- _WHAT TO WORK ON_: Starting at the line that holds "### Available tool" and stopping at the line that holds "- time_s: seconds", restate the records below word for word, with both of those lines included.

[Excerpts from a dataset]
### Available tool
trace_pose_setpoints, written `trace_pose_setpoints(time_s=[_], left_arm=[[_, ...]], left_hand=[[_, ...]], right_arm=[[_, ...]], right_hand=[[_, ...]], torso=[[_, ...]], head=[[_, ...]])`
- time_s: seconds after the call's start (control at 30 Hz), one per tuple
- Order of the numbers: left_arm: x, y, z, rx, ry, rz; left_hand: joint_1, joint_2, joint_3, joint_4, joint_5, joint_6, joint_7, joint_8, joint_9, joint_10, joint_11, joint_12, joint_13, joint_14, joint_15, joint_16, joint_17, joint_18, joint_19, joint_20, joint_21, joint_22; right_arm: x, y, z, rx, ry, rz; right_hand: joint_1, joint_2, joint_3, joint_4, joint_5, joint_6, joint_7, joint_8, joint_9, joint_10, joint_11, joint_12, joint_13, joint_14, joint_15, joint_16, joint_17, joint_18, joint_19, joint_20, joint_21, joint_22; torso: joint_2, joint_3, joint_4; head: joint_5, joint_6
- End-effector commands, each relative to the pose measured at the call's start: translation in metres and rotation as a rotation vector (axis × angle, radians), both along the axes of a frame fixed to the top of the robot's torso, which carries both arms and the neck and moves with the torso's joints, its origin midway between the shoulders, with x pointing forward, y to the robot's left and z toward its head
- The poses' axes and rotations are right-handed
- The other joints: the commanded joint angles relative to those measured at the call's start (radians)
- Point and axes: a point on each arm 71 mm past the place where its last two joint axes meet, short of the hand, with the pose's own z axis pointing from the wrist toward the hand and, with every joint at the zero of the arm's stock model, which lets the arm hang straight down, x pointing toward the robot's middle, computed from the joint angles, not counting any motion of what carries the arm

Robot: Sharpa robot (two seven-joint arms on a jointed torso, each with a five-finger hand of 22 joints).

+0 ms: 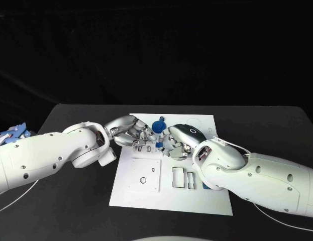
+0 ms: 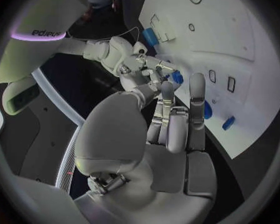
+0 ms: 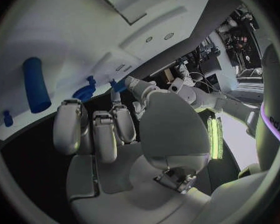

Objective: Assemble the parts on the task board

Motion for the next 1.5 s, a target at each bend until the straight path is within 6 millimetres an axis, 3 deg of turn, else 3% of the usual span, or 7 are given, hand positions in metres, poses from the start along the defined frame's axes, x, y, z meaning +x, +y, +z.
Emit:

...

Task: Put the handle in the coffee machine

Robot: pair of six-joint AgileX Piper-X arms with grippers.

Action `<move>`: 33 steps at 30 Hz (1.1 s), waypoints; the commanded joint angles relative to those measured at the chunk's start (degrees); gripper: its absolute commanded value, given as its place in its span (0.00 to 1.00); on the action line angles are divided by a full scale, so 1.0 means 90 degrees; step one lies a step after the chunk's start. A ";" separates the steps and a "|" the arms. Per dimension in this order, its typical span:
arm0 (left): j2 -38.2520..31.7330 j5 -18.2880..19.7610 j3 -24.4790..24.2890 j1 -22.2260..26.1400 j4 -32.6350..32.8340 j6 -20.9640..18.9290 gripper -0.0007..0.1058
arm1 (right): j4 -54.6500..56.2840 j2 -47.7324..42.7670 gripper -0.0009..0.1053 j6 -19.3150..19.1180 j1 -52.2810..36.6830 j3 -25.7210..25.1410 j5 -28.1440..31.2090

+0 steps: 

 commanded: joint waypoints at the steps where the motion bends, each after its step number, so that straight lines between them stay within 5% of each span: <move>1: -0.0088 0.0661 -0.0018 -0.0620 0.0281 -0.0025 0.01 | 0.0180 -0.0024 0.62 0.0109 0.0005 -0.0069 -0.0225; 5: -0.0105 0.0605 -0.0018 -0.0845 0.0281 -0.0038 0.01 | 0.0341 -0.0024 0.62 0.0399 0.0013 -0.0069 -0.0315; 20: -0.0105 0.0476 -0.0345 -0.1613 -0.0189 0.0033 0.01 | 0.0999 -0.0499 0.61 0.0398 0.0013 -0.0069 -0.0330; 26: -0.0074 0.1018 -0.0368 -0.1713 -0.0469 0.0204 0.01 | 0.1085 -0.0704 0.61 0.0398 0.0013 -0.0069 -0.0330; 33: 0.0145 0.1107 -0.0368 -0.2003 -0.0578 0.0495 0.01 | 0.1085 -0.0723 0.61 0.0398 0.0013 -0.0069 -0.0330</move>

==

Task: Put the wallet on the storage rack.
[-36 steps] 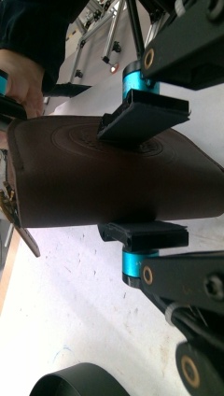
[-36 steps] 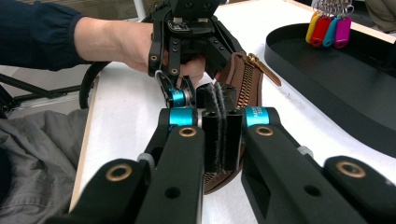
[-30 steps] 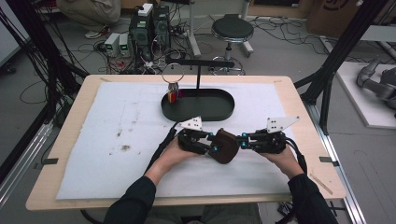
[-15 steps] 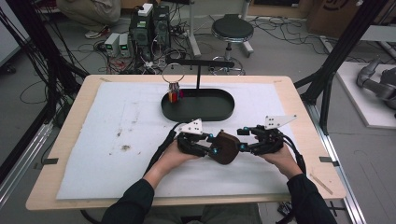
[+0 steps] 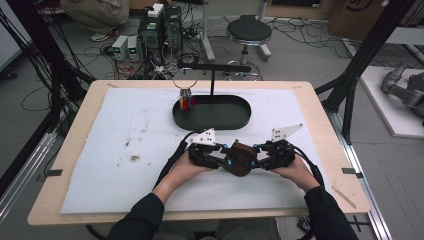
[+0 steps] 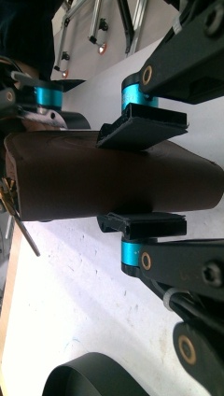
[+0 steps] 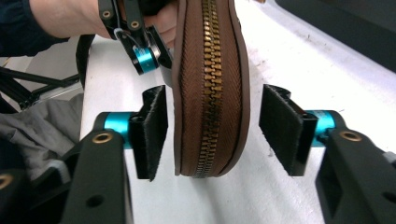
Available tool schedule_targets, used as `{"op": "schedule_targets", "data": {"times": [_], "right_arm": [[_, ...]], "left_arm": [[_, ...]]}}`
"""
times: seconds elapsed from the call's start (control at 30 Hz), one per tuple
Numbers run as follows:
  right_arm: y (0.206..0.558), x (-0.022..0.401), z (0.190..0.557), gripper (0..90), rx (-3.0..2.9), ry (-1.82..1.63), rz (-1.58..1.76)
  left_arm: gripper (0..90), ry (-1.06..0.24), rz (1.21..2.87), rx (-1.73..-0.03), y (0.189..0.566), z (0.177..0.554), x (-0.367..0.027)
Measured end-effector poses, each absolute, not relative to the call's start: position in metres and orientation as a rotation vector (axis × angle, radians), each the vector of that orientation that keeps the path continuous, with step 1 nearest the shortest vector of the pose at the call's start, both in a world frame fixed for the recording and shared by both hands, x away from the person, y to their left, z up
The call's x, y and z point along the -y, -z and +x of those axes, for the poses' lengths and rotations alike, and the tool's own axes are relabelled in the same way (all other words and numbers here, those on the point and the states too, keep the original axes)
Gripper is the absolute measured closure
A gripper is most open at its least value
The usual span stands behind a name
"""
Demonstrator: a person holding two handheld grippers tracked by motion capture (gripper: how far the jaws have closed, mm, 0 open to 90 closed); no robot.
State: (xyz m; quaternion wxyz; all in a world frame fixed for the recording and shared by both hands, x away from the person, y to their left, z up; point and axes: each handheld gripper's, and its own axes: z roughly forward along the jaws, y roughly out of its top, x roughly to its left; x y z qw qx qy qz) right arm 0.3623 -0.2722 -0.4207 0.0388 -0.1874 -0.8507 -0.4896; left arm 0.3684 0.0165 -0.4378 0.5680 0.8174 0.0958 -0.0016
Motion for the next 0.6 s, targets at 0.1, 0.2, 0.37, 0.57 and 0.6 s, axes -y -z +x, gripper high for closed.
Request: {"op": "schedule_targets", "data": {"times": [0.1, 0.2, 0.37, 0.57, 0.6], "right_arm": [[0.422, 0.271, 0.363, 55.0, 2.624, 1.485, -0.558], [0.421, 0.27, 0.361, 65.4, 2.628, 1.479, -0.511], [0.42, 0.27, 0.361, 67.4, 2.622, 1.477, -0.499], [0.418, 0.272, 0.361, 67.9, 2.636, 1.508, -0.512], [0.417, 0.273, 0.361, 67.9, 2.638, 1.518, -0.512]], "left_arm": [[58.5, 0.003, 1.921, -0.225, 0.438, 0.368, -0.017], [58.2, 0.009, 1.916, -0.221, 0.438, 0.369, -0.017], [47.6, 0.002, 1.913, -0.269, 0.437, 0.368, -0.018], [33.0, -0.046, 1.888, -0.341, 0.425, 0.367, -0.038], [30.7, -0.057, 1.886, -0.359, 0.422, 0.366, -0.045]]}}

- _SOLUTION_:
### Available tool
trace_pose_setpoints, written `trace_pose_setpoints(time_s=[_], left_arm=[[_, ...]], left_hand=[[_, ...]], right_arm=[[_, ...]], right_hand=[[_, ...]], torso=[[_, ...]], head=[[_, ...]])`
- time_s: seconds after the call's start (control at 30 Hz), one per tuple

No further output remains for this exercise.